Friday, June 12, 2009

Fractured funny bone

There's no Ann Landers to turn to anymore, so I'm writing to all of you today to help me solve a dilemma.

Reader, I need to figure out a new way of laughing.

It's not that cancer has caused me to go blind to things that I once found funny. "Get Fuzzy," MAD Magazine and Joe Biden all still strike me as hilarious and regularly trigger reactions on the humor spectrum that range from a robust titter to pee-in-my-pants convulsions.

But since cancer took up residence in my tongue I just can't bust out and laugh like I used to.

And it's gotten worse in recent days. My newly rigid jaw won't let me guffaw.

This week, while the rest of the world has been watching the Lakers, I've been catching up on DVDs. One night I watched a Sarah Silverman movie; the next I watched some old episodes of "Mary Hartman, Mary Hartman" and on Thursday I watched Woody Allen's "Stardust Memories."

All of these shows were as funny as ever. Pre-cancer Paul would have laughed non-stop and have had to press rewind to catch all of the lines that my laughter drowned out.

But because my mouth doesn't open very wide I was virtually mute.

When my tongue and jaw recover from this malady, all of the laughter I've been suppressing all these months will rise up and produce a Vesuvius-size eruption.

Man, will that feel good. But in the meantime, I need to figure out a way to get some release.

Tomorrow I have a ticket to see comedienne Paula Poundstone at a club in Agoura Hills.

To me, Paula Poundstone is just about the funniest human being in history and when I see her live I like to get as close to the stage as possible.

Paula is known for picking out people in the audience to engage in conversation. It's a core element in her shtick. If I don't bust out laughing during Paula's performance she is bound to notice and bait me from the stage.

You can imagine how frustrated she would get when she realizes that I can't respond to her. It could not only capsize her act but the audience might turn against me. Paula Poundstone fans are very protective of their idol.

Here's another horrifying scenario: The numbness in the lower part of my face means sometimes I drool out of the corners of my mouth without even realizing it. If Paula catches a glimpse of me doing this, she very well could believe that I've had a stroke and stop her performance to call for an ambulance to get me to a hospital.

So I need to train myself to channel laughter into some other physical manifestation.

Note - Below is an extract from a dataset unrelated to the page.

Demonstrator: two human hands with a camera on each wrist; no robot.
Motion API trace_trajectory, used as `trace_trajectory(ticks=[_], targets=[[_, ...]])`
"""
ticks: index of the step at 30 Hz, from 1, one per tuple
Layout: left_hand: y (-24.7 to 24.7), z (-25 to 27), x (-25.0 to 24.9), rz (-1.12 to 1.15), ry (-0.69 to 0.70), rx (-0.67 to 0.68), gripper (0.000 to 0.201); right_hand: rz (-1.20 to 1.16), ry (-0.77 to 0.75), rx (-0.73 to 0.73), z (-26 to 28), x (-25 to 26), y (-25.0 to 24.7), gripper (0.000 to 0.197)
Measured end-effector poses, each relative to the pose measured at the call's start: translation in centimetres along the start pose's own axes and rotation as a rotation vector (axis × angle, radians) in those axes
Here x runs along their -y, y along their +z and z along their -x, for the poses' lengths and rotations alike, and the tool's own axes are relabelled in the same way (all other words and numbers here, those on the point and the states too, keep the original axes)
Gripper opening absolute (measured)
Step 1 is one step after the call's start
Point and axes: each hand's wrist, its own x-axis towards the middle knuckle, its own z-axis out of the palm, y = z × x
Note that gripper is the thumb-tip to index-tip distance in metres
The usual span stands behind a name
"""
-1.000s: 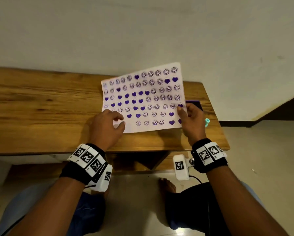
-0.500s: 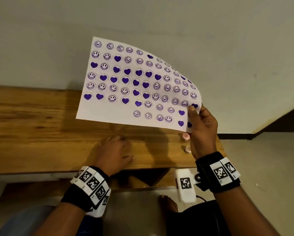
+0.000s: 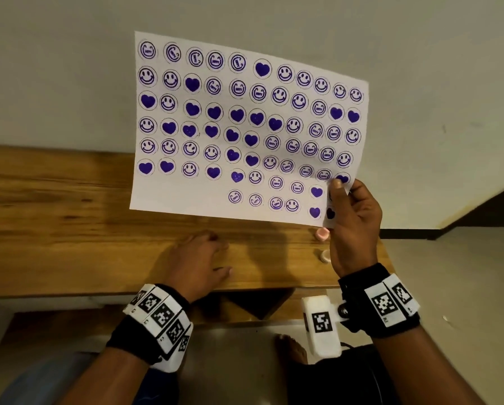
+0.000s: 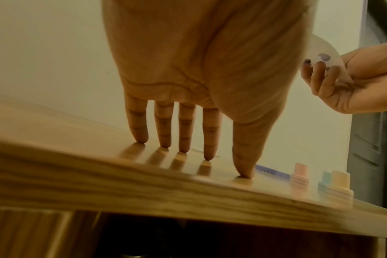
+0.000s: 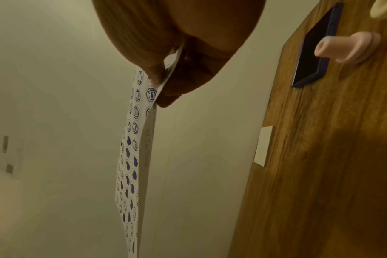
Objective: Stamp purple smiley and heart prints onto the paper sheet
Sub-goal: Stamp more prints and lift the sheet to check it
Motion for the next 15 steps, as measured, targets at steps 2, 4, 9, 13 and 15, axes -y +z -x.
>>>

Should I flap my arms like a chicken? Slap my knees with the palms of my hands? Jab the ribs of the people sitting on either side of me with my elbows?

Or should I just bring a legal pad into the club on Saturday night and after each one of Paula's jokes scribble a score and hold it up for her to see, like a judge at a comedy Olympics?

Maybe I'll luck out tomorrow, and Paula will really suck.

But sooner or later, a guy's gotta laugh. One way or another, I just gotta get these laughs out of my system.